**TASK TO COMPLETE:**
Every word of the data below has to be copied faithfully.

**DATA BLOCK:**
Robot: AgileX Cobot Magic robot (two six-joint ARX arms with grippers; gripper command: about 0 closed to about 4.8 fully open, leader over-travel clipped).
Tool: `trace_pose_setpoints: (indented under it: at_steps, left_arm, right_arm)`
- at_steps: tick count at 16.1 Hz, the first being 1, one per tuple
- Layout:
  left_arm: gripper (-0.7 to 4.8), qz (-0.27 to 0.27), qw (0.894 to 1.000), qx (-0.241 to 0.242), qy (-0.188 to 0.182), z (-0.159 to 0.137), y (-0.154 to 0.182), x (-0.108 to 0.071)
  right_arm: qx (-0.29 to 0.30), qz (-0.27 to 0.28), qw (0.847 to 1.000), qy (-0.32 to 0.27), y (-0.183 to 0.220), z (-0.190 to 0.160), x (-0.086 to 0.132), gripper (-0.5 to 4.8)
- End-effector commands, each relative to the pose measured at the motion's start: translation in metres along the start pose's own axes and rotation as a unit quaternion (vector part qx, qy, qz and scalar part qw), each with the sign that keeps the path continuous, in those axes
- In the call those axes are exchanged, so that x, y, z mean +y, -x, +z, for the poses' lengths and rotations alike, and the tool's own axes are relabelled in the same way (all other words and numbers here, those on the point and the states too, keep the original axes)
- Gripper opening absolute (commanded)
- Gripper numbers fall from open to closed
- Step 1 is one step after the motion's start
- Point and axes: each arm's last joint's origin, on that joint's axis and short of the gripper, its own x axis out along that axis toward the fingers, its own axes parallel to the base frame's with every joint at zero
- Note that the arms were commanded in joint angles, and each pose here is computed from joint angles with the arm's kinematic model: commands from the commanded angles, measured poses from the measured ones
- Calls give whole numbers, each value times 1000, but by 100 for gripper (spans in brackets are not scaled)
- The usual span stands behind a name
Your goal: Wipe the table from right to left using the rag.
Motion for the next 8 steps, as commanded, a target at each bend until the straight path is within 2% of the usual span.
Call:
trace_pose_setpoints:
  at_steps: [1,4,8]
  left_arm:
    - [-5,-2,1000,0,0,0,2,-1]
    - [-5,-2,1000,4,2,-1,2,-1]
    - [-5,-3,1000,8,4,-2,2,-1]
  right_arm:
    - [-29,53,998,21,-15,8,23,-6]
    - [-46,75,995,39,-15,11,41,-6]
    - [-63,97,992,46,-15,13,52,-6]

**ANSWER TO THIS EXERCISE:**
Robot: AgileX Cobot Magic robot (two six-joint ARX arms with grippers; gripper command: about 0 closed to about 4.8 fully open, leader over-travel clipped).
Tool: `trace_pose_setpoints: (indented under it: at_steps, left_arm, right_arm)`
- at_steps: tick count at 16.1 Hz, the first being 1, one per tuple
- Layout:
  left_arm: gripper (-0.7 to 4.8), qz (-0.27 to 0.27), qw (0.894 to 1.000), qx (-0.241 to 0.242), qy (-0.188 to 0.182), z (-0.159 to 0.137), y (-0.154 to 0.182), x (-0.108 to 0.071)
  right_arm: qx (-0.29 to 0.30), qz (-0.27 to 0.28), qw (0.847 to 1.000), qy (-0.32 to 0.27), y (-0.183 to 0.220), z (-0.190 to 0.160), x (-0.086 to 0.132), gripper (-0.5 to 4.8)
- End-effector commands, each relative to the pose measured at the motion's start: translation in metres along the start pose's own axes and rotation as a unit quaternion (vector part qx, qy, qz and scalar part qw), each with the sign that keeps the path continuous, in those axes
- In the call those axes are exchanged, so that x, y, z mean +y, -x, +z, for the poses' lengths and rotations alike, and the tool's own axes are relabelled in the same way (all other words and numbers here, those on the point and the states too, keep the original axes)
- Gripper opening absolute (commanded)
- Gripper numbers fall from open to closed
- Step 1 is one step after the motion's start
- Point and axes: each arm's last joint's origin, on that joint's axis and short of the gripper, its own x axis out along that axis toward the fingers, its own axes parallel to the base frame's with every joint at zero
- Note that the arms were commanded in joint angles, and each pose here is computed from joint angles with the arm's kinematic model: commands from the commanded angles, measured poses from the measured ones
- Calls give whole numbers, each value times 1000, but by 100 for gripper (spans in brackets are not scaled)
- The usual span stands behind a name
Your goal: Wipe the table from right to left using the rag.
Motion for the next 8 steps, as commanded, a target at each bend until the straight path is within 2% of the usual span.
Call:
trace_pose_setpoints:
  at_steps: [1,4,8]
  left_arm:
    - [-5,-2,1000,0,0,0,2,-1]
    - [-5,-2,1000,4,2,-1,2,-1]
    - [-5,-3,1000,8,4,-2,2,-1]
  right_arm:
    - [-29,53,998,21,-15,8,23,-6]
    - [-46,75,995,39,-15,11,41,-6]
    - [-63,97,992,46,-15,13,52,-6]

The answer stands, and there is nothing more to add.